The teammates have served everywhere from Vietnam to Afghanistan. Two members are currently deployed to Kuwait. Some of the older guys offer advice to more recently returned veterans, especially those who suffer from PTSD and other mental disabilities, and who often struggle with alcohol and relationship issues.
"Somebody who is coming in, who does struggle with these issues, can hear someone say, 'Oh yeah, I was in group yesterday,' " Korinek said. "It removes the shame, there's no shame in being broken, there's no shame in not being able."
Despite all the testaments to the team's therapeutic effects, Qualy is adamant that the Warriors are "not a mental health clinic."
"It's almost a byproduct of what we're doing. It's almost by default that it happens," Qualy said. "What we're saying is: here's a stick, get out there and work your butt off, and when you go home, drink more water and less beer."
PLANS TO SPREAD ACROSS STATE
Tens of thousands of disabled veterans live in Minnesota. Veteran's Administration statistics show 66,894 veterans were collecting disability in 2010.
The Warriors, and its phalanx of volunteers, say they can still do more.
With an assist from the Amputee Coalition, the team just received a $20,000 grant from the U.S. Olympic Committee. The Warriors' board plans to use the influx of cash to explore expanding the Twin Cities-centric team to other parts of the state where there are disabled veterans who love hockey. There are no concrete decisions yet about where the new teams will be located.

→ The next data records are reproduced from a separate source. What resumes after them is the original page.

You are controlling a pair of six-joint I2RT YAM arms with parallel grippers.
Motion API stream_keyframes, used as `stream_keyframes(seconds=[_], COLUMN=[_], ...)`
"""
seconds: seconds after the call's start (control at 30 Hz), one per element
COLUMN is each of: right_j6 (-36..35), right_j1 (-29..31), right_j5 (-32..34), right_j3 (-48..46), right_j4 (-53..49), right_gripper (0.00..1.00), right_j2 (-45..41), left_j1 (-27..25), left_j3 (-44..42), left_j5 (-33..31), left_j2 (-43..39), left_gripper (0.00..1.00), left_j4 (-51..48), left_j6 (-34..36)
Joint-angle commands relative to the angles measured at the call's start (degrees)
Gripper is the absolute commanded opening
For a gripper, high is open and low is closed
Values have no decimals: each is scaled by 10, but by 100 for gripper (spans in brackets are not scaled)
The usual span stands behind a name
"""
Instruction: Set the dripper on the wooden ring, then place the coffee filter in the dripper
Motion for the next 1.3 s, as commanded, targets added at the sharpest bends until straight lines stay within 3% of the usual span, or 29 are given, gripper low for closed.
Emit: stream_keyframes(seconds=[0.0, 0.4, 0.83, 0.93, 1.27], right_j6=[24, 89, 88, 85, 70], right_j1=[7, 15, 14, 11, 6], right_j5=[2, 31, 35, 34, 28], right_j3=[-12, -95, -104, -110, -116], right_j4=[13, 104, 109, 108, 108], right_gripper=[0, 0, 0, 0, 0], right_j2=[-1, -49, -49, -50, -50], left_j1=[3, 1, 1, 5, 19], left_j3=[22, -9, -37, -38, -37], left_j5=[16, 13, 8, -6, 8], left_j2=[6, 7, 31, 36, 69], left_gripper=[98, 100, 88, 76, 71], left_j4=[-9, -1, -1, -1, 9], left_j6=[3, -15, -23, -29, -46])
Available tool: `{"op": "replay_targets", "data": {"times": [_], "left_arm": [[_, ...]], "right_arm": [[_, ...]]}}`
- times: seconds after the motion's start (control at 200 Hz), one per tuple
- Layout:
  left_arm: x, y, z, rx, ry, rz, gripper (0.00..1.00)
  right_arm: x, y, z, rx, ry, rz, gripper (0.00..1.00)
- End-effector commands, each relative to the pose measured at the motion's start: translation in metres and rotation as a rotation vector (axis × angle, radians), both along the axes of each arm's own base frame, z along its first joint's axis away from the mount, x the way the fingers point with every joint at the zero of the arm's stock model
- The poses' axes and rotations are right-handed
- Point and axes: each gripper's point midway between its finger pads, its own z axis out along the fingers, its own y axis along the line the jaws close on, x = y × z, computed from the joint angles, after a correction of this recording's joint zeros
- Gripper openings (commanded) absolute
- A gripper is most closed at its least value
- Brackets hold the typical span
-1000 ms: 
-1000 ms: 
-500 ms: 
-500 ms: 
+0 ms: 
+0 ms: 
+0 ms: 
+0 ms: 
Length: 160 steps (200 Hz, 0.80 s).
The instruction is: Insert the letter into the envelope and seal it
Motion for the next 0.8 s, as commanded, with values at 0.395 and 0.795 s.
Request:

The Warriors also want to reach out to more disabled veterans, especially for the team's mostly-dormant sled hockey team, a variation on hockey that includes those who can't play standing hockey.
Sue Stout, spokesperson for the Amputee Coalition, said these "young warriors" increase the visibility of people living with disabilities.
"The exciting part for us isn't just that they're playing hockey," Stout said. "They're a support system for each other."
That commitment spurred Mark Stanford, 33, to make a snowy 60-mile drive from his home in Pine City to the game in Shoreview. Stanford is one of the team's goalies.
He said being on the team has helped him integrate more into civilian life, although it isn't always easy. He still avoids big crowds and sometimes can't shake the feeling that someone is following him.
"It's the camaraderie that really does it for me, and I can probably vouch for everybody on the team," Stanford said. "Hockey is a perk."
The leap day game started slow for the Warriors. Slapshots went high and banged across the glass. A player landed in the penalty box for checking after he lost the puck. But going into the second period, the team found its groove and didn't look back. The Warriors beat the Piranhas 8-1.
Everybody on the team celebrated the end of the losing streak. But winning isn't the only measure of success for many of the Warriors.